**Exercise aim:** Could you give back the whole listing exactly as written?

——————

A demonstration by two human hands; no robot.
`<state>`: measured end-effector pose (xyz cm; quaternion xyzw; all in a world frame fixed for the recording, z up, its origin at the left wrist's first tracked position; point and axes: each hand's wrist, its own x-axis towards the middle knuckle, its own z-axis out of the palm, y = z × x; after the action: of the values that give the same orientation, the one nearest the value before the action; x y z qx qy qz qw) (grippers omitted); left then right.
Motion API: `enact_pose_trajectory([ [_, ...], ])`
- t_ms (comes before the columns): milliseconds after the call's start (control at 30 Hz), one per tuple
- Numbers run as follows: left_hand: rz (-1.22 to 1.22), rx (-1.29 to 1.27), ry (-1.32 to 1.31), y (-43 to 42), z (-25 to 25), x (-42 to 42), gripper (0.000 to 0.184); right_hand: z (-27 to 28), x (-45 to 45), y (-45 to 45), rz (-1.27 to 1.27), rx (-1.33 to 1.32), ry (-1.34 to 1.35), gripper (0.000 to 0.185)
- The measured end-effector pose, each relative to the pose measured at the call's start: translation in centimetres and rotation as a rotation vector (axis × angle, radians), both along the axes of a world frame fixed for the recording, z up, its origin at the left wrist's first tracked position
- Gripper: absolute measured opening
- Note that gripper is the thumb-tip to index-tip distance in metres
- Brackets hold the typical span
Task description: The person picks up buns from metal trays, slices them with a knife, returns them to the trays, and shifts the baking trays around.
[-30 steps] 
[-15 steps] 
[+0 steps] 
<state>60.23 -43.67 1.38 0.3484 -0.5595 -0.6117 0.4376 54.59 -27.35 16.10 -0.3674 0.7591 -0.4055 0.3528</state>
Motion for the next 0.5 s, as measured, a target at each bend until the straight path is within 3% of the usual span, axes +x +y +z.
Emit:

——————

**Written response:**
A demonstration by two human hands; no robot.
`<state>`: measured end-effector pose (xyz cm; quaternion xyzw; all in a world frame fixed for the recording, z up, its origin at the left wrist's first tracked position; point and axes: each hand's wrist, its own x-axis towards the middle knuckle, its own z-axis out of the palm, y = z × x; after the action: of the values that give the same orientation, the one nearest the value before the action; x y z qx qy qz qw) (grippers omitted); left then right.
Motion API: `enact_pose_trajectory([ [_, ...], ])`
- t_ms (comes before the columns): milliseconds after the call's start (control at 30 Hz), one per tuple
- Numbers run as follows: left_hand: rz (-1.22 to 1.22), rx (-1.29 to 1.27), ry (-1.32 to 1.31), y (-43 to 42), z (-25 to 25), x (-42 to 42), gripper (0.000 to 0.184); right_hand: z (-27 to 28), x (-45 to 45), y (-45 to 45), rz (-1.27 to 1.27), rx (-1.33 to 1.32), ry (-1.34 to 1.35), gripper (0.000 to 0.185)
- The measured end-effector pose, each relative to the pose measured at the call's start: translation in centimetres and rotation as a rotation vector (axis × angle, radians), both along the axes of a world frame fixed for the recording, z up, its origin at the left wrist's first tracked position
- Gripper: absolute measured opening
- Note that gripper is the thumb-tip to index-tip distance in metres
- Brackets hold the typical span
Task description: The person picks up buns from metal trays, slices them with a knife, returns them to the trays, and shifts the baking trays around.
[-30 steps] 
[-15 steps] 
[+0 steps] 
<state>60.23 -43.67 1.38 0.3484 -0.5595 -0.6117 0.4376 54.59 -27.35 16.10 -0.3674 0.7591 -0.4055 0.3528</state>
Motion for the next 0.5 s, as measured, a target at each bend until the straight path is within 3% of the usual span, axes +x +y +z.
Emit:

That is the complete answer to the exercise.